*Task goal*.
Locate, in the data below, the line that contains "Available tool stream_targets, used" and the line that contains "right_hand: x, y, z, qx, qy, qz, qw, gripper"; reproduce exactly those two lines and every line between them, nothing more.

##### Source records

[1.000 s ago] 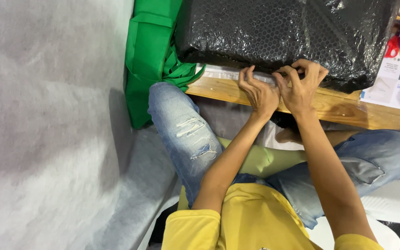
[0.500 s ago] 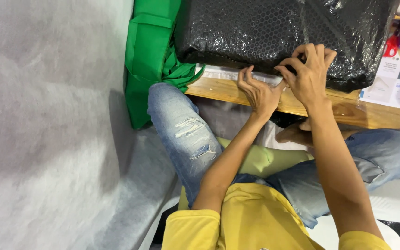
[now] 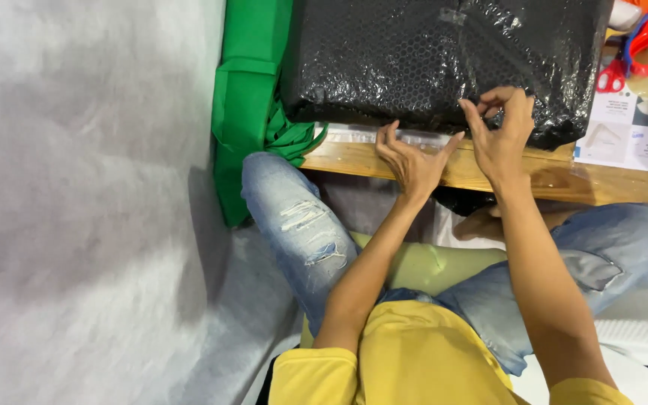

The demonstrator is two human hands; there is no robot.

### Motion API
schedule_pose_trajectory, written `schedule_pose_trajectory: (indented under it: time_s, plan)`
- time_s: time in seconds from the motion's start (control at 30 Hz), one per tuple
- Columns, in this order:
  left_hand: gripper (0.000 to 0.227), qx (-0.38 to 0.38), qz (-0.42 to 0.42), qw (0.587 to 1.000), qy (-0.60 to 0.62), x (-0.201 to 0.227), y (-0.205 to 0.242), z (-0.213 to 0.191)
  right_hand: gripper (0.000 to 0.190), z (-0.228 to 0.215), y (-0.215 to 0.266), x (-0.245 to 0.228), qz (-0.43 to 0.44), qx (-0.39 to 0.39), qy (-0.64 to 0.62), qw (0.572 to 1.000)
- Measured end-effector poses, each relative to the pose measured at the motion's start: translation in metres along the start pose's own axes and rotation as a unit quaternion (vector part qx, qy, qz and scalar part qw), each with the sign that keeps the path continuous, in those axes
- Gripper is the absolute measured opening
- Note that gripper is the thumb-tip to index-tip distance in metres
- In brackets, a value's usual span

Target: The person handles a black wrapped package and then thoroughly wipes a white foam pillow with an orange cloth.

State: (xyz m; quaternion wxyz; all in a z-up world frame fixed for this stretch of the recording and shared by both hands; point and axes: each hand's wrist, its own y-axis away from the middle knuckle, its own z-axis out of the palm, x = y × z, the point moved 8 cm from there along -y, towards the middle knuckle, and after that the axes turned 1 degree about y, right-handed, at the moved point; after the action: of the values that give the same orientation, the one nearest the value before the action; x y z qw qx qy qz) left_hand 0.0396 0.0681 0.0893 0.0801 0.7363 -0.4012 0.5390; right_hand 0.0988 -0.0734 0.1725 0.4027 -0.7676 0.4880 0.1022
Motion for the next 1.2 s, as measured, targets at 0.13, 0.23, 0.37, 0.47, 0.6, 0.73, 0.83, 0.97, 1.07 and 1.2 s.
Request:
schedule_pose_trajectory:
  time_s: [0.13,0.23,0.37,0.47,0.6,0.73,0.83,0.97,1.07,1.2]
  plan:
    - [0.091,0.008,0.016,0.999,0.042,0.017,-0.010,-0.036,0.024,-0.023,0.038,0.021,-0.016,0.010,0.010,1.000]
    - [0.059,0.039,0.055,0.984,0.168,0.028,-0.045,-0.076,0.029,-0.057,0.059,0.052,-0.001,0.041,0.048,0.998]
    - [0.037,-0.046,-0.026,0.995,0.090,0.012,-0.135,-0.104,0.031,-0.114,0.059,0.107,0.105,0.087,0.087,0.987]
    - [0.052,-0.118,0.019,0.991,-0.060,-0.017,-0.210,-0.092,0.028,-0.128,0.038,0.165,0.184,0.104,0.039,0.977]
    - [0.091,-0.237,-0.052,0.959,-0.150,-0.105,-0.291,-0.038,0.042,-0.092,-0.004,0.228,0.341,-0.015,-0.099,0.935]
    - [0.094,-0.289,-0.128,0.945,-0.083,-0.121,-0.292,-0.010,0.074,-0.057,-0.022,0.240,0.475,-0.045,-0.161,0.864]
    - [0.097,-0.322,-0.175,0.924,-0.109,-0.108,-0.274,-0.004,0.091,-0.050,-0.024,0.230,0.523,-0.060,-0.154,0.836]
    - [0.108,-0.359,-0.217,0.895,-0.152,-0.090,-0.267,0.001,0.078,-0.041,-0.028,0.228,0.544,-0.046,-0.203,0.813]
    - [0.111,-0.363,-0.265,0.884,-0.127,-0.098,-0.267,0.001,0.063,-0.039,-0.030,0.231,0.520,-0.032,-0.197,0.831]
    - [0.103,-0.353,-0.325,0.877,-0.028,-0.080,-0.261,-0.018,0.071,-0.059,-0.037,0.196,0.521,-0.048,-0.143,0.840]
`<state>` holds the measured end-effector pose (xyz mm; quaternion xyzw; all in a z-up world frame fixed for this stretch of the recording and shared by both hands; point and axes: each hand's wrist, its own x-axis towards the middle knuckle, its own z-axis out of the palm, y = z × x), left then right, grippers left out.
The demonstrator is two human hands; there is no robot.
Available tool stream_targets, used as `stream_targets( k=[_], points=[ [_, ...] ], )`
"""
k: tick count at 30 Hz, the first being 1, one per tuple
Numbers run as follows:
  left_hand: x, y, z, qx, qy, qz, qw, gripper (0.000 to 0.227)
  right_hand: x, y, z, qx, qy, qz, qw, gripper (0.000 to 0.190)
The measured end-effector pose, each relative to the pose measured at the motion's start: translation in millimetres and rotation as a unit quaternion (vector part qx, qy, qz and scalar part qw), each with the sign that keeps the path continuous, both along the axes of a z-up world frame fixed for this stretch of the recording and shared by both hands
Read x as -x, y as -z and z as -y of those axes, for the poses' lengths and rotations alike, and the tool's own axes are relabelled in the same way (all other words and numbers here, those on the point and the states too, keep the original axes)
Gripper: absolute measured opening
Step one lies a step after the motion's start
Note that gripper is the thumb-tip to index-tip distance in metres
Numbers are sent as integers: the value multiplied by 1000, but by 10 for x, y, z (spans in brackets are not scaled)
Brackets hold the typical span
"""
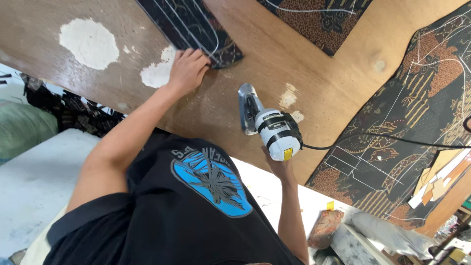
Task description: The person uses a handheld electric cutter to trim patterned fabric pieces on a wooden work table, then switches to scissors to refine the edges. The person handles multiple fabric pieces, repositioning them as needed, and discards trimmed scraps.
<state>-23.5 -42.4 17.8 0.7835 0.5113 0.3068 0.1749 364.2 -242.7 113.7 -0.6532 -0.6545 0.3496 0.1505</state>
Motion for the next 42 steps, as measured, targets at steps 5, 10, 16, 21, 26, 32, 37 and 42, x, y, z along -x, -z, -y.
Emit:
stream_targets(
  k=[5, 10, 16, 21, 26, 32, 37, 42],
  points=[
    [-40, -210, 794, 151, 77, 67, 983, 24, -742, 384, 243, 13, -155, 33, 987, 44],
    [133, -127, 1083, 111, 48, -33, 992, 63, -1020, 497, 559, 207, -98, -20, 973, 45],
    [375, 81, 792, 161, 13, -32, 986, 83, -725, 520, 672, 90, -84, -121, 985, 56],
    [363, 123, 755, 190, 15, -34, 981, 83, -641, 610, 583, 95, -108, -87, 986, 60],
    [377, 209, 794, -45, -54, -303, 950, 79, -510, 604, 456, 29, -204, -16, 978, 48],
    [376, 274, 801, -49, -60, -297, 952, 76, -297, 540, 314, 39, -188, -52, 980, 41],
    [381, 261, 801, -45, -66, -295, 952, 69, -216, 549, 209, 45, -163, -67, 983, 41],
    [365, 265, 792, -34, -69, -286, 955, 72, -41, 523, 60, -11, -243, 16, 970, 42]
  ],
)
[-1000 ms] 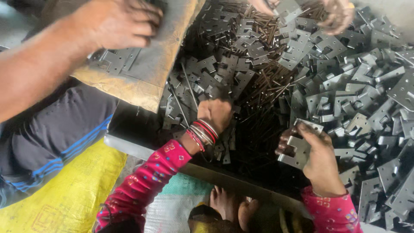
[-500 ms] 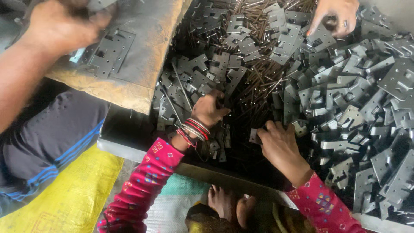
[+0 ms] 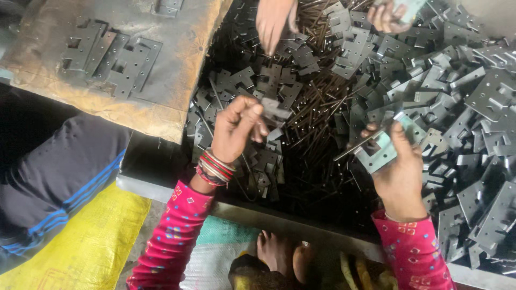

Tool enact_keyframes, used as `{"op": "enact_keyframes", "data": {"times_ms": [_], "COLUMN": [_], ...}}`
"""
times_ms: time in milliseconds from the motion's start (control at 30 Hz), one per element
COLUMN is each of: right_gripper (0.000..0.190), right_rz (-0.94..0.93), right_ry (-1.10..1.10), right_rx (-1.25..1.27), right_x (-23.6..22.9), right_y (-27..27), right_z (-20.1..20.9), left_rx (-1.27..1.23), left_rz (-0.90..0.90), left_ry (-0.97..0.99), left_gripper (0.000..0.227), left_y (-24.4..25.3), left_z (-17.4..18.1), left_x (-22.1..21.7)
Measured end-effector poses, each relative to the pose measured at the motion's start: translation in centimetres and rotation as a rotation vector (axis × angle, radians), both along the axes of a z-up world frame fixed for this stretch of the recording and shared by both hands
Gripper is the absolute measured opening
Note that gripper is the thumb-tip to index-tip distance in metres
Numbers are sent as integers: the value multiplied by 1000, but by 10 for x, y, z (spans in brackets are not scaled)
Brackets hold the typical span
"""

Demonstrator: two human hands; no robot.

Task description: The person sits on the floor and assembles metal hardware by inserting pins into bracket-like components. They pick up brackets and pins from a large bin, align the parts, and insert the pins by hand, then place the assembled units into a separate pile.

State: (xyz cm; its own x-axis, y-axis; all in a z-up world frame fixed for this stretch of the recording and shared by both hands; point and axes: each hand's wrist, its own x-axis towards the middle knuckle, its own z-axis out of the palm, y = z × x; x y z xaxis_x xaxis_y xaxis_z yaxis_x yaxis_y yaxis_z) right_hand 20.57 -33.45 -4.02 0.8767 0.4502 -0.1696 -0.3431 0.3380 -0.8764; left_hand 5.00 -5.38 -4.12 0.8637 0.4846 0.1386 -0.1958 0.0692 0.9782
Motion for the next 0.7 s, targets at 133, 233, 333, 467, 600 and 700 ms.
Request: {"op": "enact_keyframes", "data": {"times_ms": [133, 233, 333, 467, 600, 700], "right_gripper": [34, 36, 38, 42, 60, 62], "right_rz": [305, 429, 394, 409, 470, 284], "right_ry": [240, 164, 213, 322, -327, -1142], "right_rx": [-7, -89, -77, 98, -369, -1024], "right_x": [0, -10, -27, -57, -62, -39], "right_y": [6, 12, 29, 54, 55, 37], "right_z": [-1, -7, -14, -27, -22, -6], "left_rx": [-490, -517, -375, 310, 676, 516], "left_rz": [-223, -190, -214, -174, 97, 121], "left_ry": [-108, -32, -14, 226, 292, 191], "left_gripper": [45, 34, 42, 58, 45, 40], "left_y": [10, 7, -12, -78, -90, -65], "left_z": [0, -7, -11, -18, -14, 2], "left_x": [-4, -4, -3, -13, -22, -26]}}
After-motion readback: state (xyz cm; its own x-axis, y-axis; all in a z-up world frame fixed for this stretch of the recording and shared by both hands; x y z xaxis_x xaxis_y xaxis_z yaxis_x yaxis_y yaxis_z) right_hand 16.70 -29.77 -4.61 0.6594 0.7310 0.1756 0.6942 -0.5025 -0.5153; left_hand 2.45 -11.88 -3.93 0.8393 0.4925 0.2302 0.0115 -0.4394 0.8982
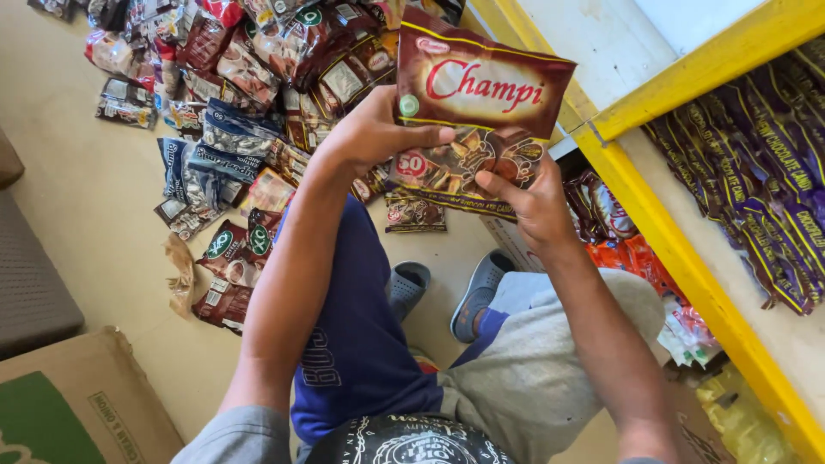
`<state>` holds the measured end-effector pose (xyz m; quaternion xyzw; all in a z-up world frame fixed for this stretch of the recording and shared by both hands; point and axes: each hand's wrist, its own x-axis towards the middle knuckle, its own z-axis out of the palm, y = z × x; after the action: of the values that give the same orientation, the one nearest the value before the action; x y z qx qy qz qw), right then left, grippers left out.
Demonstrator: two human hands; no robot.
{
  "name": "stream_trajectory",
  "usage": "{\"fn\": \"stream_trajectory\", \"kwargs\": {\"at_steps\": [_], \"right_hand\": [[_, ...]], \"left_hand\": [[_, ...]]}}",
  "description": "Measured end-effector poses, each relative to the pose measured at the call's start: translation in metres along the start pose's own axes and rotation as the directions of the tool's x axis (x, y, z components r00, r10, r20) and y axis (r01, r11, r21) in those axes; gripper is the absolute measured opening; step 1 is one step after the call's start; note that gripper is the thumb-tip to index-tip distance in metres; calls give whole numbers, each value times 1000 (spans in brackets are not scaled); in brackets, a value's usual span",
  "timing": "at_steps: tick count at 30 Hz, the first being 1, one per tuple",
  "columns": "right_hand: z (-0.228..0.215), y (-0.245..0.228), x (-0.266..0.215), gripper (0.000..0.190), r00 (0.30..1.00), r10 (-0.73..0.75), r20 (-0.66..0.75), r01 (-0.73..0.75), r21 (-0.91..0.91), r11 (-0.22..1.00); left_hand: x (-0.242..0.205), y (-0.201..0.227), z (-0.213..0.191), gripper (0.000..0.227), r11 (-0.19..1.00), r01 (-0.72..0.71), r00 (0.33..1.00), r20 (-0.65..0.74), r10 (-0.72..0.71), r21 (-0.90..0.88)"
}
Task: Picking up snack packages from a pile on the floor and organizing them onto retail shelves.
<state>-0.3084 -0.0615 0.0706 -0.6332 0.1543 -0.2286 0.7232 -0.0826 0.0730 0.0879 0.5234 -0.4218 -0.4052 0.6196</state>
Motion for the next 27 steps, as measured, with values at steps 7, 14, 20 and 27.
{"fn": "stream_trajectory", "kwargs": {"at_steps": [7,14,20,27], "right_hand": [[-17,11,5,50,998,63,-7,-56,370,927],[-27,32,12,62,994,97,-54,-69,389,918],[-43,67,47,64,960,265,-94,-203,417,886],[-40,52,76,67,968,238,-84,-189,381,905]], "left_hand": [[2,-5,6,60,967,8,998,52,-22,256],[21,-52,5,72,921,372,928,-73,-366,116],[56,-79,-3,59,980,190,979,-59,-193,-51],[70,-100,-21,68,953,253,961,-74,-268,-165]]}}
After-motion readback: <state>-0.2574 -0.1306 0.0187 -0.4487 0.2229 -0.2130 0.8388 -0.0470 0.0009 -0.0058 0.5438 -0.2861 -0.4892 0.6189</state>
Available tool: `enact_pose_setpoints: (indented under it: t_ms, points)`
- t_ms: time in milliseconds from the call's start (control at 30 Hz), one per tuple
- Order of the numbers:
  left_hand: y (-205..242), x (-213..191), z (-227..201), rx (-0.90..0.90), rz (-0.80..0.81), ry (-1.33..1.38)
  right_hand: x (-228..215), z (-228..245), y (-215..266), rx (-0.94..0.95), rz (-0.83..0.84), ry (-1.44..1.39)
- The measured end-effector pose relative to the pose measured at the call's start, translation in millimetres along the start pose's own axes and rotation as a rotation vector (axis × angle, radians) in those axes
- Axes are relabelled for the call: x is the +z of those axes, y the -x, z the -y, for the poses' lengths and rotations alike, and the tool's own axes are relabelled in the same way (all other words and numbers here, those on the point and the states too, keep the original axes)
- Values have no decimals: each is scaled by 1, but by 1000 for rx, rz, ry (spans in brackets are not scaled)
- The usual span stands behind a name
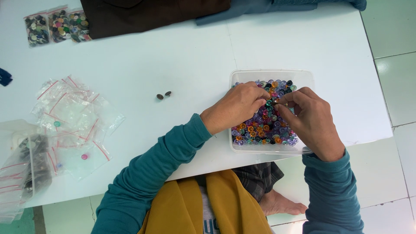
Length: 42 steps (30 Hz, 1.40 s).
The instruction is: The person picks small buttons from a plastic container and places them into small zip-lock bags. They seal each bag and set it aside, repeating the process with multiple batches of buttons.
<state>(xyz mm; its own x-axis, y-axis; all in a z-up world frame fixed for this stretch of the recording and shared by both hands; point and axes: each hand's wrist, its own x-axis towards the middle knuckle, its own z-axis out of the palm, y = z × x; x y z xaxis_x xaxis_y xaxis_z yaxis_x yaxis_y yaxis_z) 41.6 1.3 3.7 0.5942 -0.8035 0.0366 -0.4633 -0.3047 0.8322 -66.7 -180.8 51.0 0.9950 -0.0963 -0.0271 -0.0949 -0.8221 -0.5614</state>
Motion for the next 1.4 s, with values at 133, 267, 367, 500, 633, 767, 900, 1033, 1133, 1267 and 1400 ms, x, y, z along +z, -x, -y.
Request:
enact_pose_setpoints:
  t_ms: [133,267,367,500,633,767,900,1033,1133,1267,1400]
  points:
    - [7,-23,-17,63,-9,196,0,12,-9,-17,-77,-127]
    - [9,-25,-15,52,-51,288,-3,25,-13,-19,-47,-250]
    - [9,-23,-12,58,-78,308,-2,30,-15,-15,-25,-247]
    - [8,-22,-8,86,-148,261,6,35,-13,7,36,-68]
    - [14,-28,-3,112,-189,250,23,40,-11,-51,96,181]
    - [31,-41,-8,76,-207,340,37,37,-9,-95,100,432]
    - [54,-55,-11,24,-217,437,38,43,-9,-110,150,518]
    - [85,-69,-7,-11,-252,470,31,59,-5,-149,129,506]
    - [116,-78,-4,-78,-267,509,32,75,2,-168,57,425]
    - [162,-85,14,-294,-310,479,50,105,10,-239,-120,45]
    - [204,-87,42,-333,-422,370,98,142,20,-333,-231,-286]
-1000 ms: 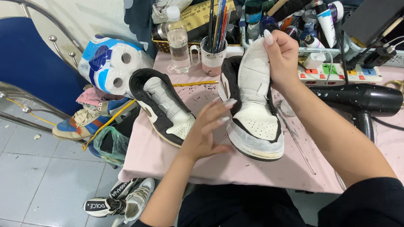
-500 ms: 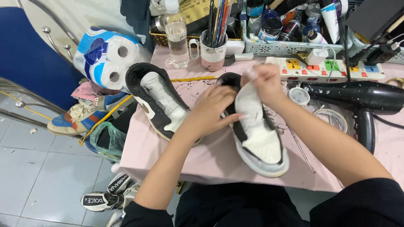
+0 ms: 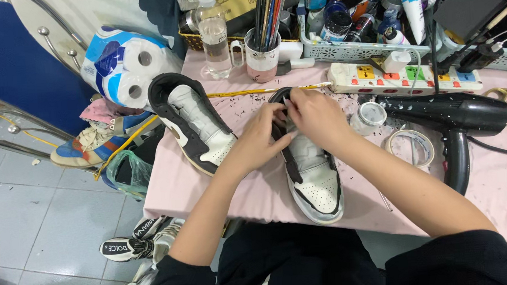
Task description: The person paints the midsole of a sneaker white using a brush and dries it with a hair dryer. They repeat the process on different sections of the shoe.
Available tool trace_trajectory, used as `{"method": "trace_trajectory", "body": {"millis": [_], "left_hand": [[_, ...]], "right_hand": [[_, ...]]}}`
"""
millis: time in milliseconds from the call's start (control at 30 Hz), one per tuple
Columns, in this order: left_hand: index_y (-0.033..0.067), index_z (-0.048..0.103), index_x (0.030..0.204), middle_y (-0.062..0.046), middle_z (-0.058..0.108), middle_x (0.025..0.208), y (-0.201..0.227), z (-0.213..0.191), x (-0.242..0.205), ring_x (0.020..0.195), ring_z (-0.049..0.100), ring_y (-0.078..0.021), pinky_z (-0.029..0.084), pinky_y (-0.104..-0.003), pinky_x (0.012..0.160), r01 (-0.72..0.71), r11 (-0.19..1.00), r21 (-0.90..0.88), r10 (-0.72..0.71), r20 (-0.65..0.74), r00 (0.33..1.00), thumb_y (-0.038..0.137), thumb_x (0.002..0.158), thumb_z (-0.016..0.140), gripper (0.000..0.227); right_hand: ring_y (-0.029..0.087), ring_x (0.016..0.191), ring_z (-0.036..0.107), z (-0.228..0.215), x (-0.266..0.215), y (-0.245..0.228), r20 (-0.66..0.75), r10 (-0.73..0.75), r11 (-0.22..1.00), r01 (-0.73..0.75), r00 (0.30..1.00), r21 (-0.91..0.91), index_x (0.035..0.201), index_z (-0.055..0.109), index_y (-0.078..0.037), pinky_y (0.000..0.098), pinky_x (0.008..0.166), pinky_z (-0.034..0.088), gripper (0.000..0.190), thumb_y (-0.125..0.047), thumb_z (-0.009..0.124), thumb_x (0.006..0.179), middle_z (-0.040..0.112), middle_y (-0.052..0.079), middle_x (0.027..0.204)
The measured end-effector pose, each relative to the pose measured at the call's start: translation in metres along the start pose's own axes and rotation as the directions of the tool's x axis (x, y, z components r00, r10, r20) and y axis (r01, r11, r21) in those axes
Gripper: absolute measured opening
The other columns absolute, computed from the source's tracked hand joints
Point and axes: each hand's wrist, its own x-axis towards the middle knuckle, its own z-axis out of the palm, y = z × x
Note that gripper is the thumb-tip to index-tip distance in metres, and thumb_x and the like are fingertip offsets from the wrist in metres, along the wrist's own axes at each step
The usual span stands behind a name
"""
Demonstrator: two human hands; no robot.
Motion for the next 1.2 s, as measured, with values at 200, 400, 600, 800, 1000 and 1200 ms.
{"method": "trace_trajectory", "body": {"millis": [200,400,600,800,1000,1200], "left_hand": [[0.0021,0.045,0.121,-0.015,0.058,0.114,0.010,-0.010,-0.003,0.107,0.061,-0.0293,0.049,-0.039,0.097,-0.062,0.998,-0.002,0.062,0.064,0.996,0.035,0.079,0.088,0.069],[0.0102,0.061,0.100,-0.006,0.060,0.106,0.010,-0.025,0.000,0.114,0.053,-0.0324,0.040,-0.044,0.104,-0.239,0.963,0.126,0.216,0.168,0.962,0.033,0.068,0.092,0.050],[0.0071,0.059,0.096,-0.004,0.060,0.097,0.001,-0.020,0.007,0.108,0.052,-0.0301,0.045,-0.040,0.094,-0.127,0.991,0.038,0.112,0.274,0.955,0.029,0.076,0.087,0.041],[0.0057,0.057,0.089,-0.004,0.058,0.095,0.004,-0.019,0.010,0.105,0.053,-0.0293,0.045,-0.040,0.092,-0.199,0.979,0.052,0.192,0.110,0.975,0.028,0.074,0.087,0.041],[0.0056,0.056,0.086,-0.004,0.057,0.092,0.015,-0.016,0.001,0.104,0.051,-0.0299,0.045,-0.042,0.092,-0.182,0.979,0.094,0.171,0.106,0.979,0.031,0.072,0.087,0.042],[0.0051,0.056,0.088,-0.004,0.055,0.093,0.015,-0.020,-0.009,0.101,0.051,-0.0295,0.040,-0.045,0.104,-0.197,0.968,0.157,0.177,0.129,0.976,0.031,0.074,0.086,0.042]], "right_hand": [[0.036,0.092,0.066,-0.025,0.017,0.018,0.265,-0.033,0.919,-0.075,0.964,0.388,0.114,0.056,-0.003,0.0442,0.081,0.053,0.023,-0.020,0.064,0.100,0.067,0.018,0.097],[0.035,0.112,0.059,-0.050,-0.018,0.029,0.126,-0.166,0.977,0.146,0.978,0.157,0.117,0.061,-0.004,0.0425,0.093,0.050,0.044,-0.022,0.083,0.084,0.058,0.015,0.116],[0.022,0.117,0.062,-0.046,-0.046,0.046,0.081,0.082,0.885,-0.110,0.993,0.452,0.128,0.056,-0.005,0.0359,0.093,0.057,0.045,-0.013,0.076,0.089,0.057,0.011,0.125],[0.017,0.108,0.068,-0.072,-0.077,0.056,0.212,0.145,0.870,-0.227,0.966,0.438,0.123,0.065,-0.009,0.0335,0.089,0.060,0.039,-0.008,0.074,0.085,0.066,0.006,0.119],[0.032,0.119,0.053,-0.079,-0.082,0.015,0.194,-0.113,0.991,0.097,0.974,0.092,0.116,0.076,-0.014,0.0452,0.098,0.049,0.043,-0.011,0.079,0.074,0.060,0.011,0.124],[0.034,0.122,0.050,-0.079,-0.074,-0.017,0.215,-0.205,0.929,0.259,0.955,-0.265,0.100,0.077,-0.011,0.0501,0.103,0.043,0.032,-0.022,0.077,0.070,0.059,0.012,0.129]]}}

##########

*Task answer*.
Available tool stream_targets, used as `stream_targets( k=[_], points=[ [_, ...] ], )`
"""
k: tick count at 30 Hz, the first being 1, one per tuple
Numbers run as follows:
  left_hand: x, y, z, qx, qy, qz, qw, gripper (0.000 to 0.227)
  right_hand: x, y, z, qx, qy, qz, qw, gripper (0.000 to 0.190)

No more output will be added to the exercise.